The expense ratio of a mutual fund or ETF is a measurement of how much the investor pays to keep that fund going.
This expense isn’t paid out directly to the fund company, but instead is built into the price of the fund.
For example, let’s say a fund invested in the S&P 500 and had a 0% expense ratio. If the S&P 500 was exactly even for the year – returning 0% with no dividends – then your investment would be worth the exact same amount after one year.
If the fund had a 1% expense ratio, then your total investment would decline 1% for the year – even though the investments were even.
Most index funds have a very small expense ratio – ideally below 0.25%. Index funds are based on set asset allocation or benchmark (the index), and don’t require continuous decisions on what to invest in.

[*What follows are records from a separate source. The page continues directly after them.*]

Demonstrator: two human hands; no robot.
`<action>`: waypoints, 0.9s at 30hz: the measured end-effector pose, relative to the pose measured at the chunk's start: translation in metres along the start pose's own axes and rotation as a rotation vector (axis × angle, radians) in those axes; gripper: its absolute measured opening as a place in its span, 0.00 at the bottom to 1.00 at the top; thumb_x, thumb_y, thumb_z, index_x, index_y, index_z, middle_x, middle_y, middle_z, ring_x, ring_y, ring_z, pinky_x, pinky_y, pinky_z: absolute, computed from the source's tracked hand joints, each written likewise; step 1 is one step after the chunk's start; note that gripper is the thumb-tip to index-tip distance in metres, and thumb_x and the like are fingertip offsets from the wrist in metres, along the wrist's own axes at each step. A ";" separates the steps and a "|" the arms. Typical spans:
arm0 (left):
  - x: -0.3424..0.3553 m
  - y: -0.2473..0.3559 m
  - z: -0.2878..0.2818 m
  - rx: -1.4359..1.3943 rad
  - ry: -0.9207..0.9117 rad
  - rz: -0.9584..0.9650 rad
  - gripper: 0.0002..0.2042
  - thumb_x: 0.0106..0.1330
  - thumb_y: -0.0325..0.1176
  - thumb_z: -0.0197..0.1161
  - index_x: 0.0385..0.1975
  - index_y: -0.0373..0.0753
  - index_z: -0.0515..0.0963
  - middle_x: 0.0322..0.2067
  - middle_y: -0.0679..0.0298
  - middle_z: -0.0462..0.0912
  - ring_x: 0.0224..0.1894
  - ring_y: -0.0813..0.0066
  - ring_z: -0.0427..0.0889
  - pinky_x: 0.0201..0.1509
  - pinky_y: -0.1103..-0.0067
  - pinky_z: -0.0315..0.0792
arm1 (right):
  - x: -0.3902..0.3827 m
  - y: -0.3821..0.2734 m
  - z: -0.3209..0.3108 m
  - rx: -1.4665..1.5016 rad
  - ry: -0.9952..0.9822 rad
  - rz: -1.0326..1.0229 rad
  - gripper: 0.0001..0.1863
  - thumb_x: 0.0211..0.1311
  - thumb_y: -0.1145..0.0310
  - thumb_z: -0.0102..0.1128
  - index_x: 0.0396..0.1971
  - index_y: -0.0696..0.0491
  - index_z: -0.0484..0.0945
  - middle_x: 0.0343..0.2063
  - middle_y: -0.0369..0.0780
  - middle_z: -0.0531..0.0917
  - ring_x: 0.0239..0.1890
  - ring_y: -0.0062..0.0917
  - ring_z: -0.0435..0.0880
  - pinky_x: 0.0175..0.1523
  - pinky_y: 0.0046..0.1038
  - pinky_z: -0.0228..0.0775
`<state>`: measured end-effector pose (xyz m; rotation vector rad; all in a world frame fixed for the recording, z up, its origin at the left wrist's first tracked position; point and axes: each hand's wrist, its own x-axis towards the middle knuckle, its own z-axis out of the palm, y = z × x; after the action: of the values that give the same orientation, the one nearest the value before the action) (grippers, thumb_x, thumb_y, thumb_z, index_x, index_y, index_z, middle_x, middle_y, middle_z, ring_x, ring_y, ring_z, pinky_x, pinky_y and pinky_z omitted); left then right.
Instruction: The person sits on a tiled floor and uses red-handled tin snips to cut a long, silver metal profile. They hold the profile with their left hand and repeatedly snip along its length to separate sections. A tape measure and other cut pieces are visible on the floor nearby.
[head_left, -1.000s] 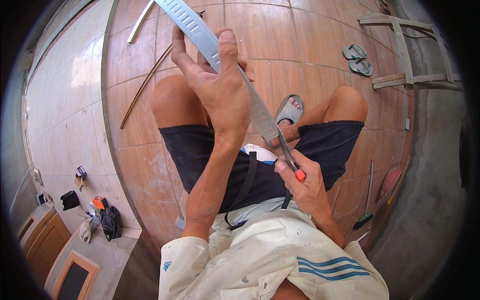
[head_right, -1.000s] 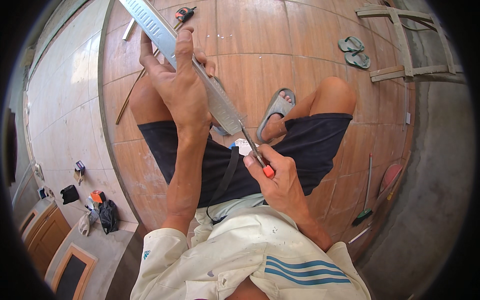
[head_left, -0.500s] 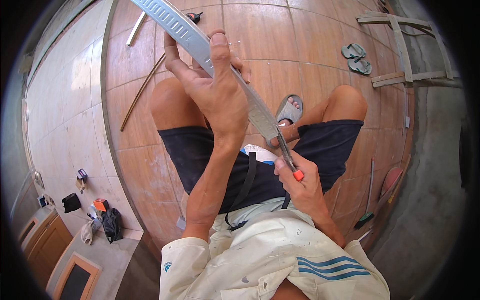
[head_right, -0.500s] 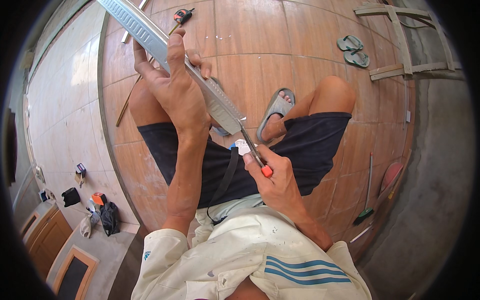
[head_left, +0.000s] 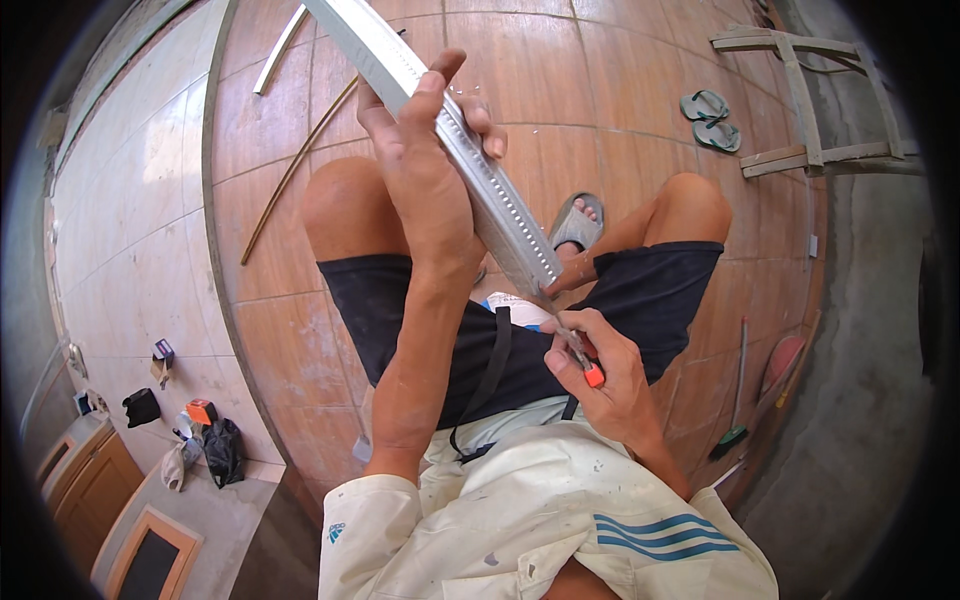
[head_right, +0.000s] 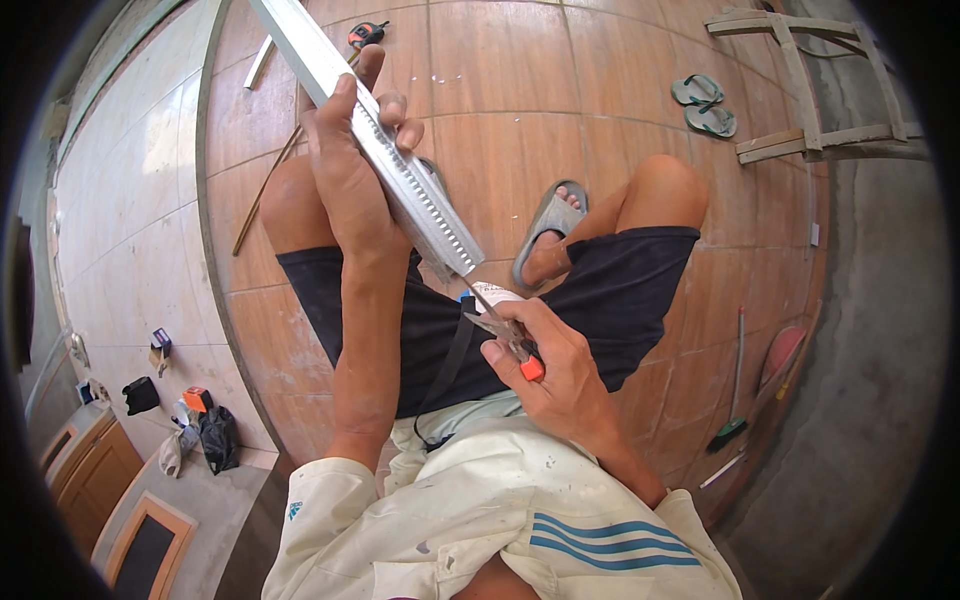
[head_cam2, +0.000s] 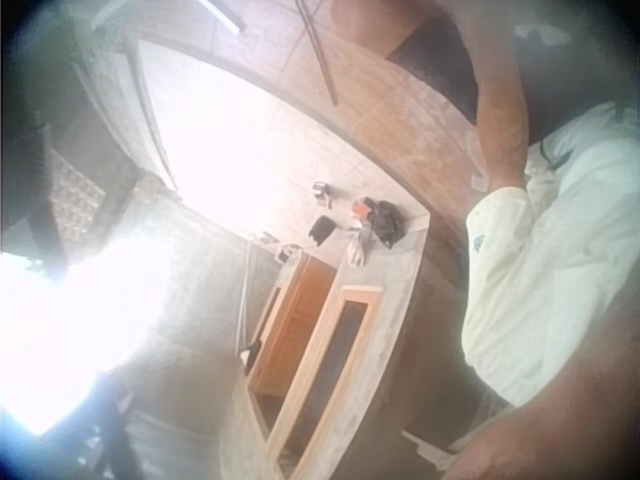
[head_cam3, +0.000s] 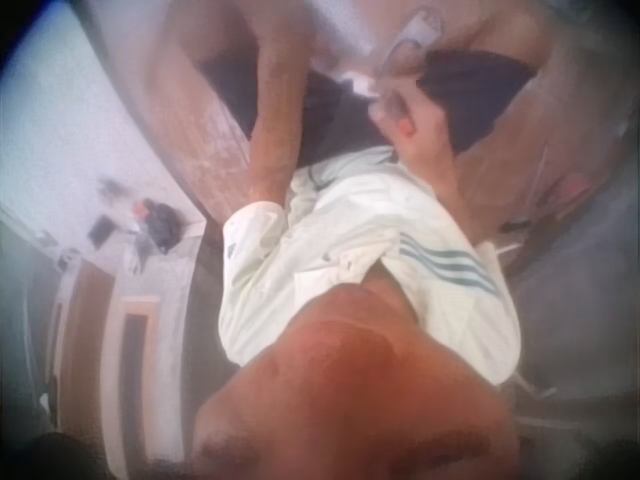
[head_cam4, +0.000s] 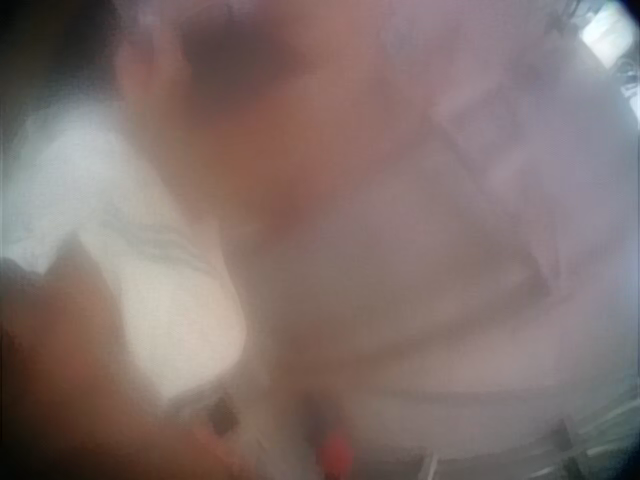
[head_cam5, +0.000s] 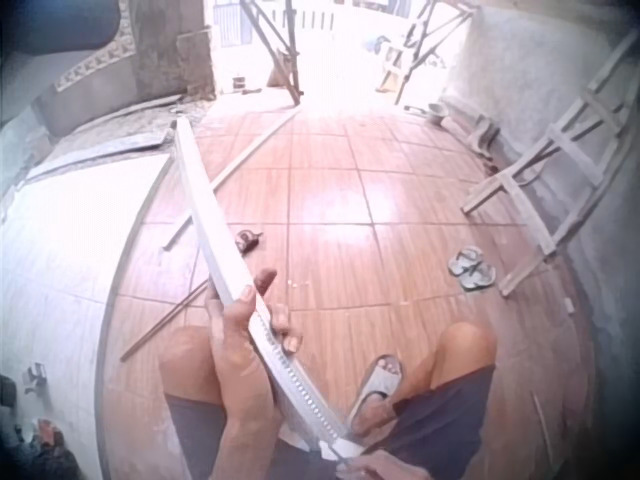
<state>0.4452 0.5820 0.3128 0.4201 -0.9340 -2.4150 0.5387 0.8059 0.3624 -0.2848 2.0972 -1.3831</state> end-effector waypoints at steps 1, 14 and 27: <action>0.003 -0.001 -0.006 -0.029 0.008 -0.040 0.29 0.81 0.42 0.55 0.75 0.41 0.51 0.55 0.54 0.78 0.35 0.78 0.79 0.31 0.80 0.78 | 0.000 0.000 -0.003 -0.050 -0.035 -0.012 0.14 0.75 0.65 0.65 0.51 0.58 0.80 0.28 0.38 0.78 0.31 0.19 0.74 0.40 0.25 0.67; 0.011 -0.002 -0.013 -0.383 -0.192 -0.218 0.18 0.83 0.48 0.48 0.53 0.38 0.65 0.46 0.64 0.74 0.28 0.82 0.69 0.25 0.82 0.69 | -0.003 -0.009 -0.004 0.130 -0.228 0.144 0.10 0.76 0.65 0.62 0.46 0.58 0.80 0.23 0.38 0.74 0.26 0.21 0.71 0.36 0.28 0.65; 0.010 0.000 -0.003 -0.339 -0.321 -0.163 0.27 0.86 0.56 0.46 0.73 0.43 0.61 0.39 0.70 0.71 0.22 0.92 0.70 0.19 0.93 0.70 | 0.006 -0.024 -0.004 0.043 -0.248 0.123 0.11 0.77 0.65 0.61 0.41 0.59 0.79 0.21 0.40 0.73 0.24 0.23 0.71 0.34 0.28 0.66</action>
<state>0.4384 0.5747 0.3099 -0.0183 -0.6120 -2.7782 0.5284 0.7955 0.3825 -0.2887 1.8486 -1.2506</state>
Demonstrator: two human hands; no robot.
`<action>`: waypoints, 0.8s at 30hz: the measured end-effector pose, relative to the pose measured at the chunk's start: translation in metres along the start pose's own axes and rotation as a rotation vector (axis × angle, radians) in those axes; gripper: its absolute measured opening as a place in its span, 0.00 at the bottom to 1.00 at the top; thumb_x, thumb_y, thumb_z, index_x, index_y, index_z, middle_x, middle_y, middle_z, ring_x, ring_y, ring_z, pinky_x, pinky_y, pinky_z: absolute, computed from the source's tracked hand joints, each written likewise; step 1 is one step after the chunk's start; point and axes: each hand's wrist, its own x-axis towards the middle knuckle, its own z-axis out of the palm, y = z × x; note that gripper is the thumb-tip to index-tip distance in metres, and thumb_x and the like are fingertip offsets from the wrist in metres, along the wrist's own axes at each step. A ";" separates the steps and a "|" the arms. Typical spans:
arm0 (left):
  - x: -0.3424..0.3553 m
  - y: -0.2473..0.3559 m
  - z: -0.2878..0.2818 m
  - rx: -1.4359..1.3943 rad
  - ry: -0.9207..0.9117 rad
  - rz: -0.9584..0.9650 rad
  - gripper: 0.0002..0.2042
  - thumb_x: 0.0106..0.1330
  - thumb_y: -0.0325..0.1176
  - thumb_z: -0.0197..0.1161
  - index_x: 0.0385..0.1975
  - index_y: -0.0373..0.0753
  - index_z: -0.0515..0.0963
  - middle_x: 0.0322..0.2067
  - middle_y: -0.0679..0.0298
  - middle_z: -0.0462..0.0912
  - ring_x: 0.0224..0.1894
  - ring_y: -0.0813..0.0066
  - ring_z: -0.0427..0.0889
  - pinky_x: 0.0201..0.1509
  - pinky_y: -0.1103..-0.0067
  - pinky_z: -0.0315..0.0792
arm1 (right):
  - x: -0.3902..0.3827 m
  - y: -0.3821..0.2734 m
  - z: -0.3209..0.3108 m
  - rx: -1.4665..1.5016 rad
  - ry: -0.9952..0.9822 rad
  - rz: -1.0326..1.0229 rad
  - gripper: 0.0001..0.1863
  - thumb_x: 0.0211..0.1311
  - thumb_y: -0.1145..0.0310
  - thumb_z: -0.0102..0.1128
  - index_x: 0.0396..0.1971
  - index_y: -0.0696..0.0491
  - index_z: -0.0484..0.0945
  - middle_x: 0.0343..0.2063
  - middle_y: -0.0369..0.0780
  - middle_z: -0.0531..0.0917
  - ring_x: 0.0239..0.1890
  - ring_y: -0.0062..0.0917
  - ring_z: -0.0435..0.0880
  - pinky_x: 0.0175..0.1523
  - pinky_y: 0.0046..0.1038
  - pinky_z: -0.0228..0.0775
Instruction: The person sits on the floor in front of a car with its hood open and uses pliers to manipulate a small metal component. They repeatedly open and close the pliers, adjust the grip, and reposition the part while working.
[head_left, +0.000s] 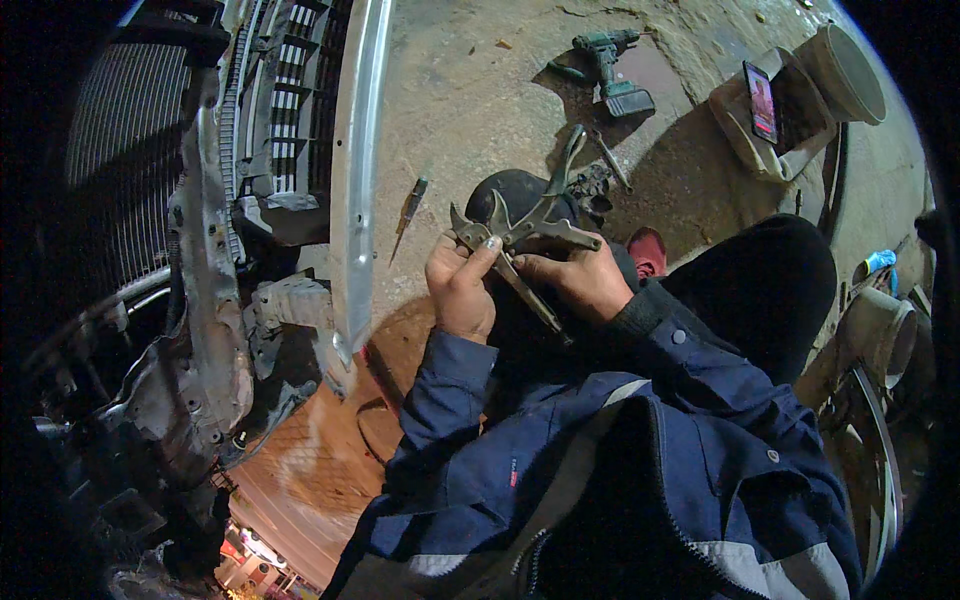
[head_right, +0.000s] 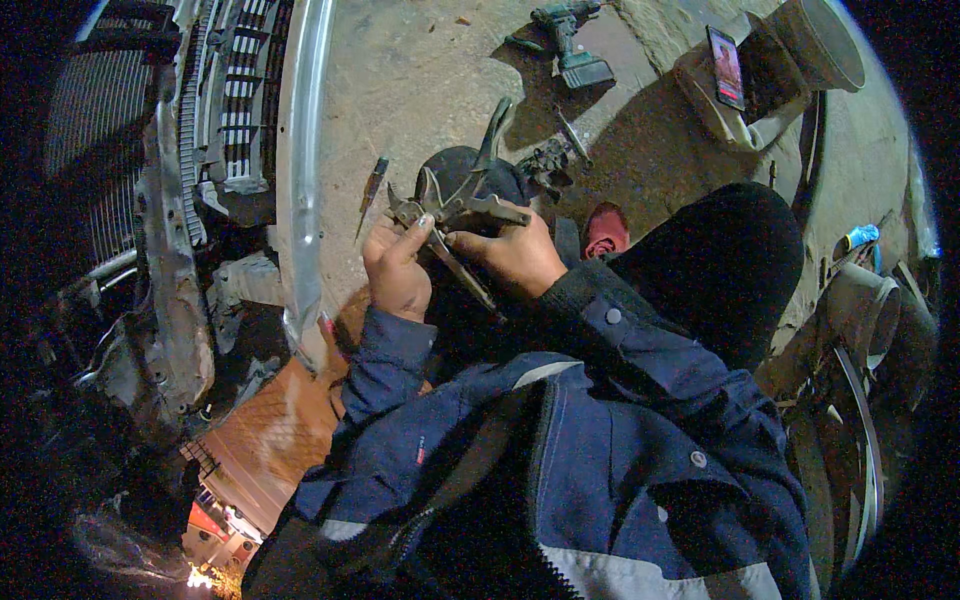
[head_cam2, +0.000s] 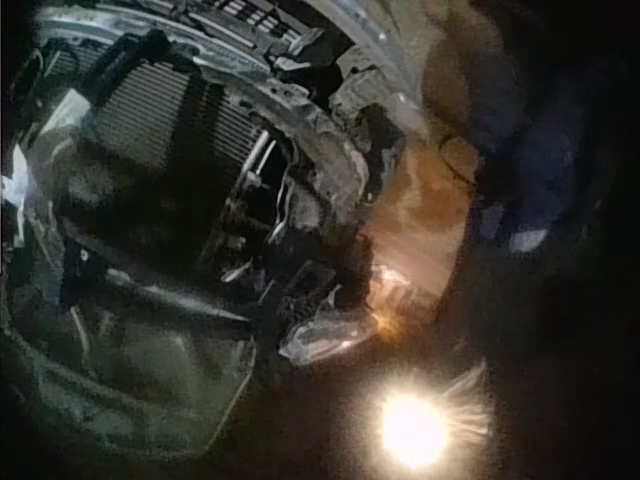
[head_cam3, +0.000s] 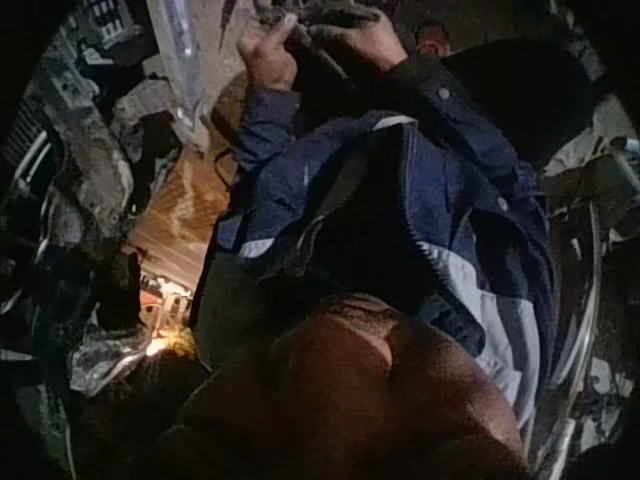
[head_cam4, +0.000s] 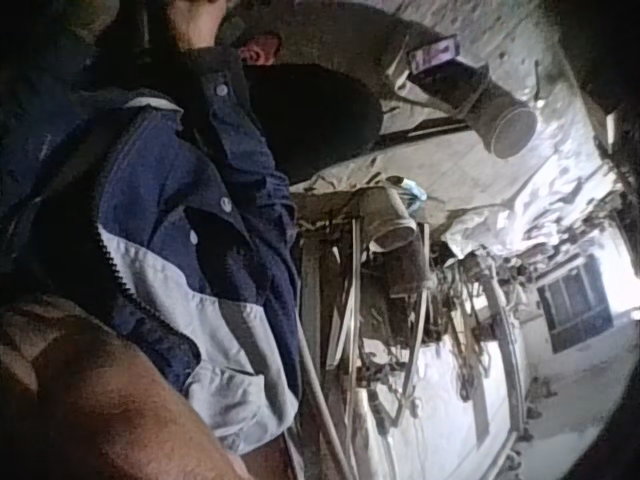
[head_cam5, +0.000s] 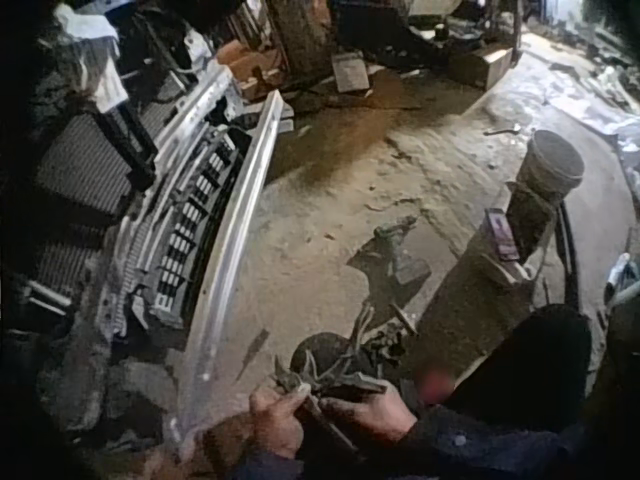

This differs from actively managed funds, where a person is the ultimate decision-maker. Actively managed funds tend to have a higher expense ratio to pay for the larger staff required to research and make decisions.
Expense ratios vary from 0% for a handful of funds all the way up to 9% (!). I personally wouldn’t invest in a fund above a 0.25% fee unless it was at a 401(k) where there were no better choices.
A fee of 1% may seem small, but it adds up! If your investments grow at a pace of 6% a year, then they would otherwise grow at 7% a year without this fee. That’s 14% of your gains every year going to pay for fees.
Here’s a look at just how much these add up over time.
My outlook on expense ratios goes like this:
- A difference between 0.05% isn’t worth changing brokerages for. There will always be other funds that charge less. Aim for a “good” fee, even if it’s not perfect.
- If there is a larger difference than that, then it may be time to change where you invest. Beware of any taxes if you move brokerages though.
- Compare the fee with others in the same category. Compare US bond funds with other US bond funds. Emerging Markets funds with other emerging markets funds.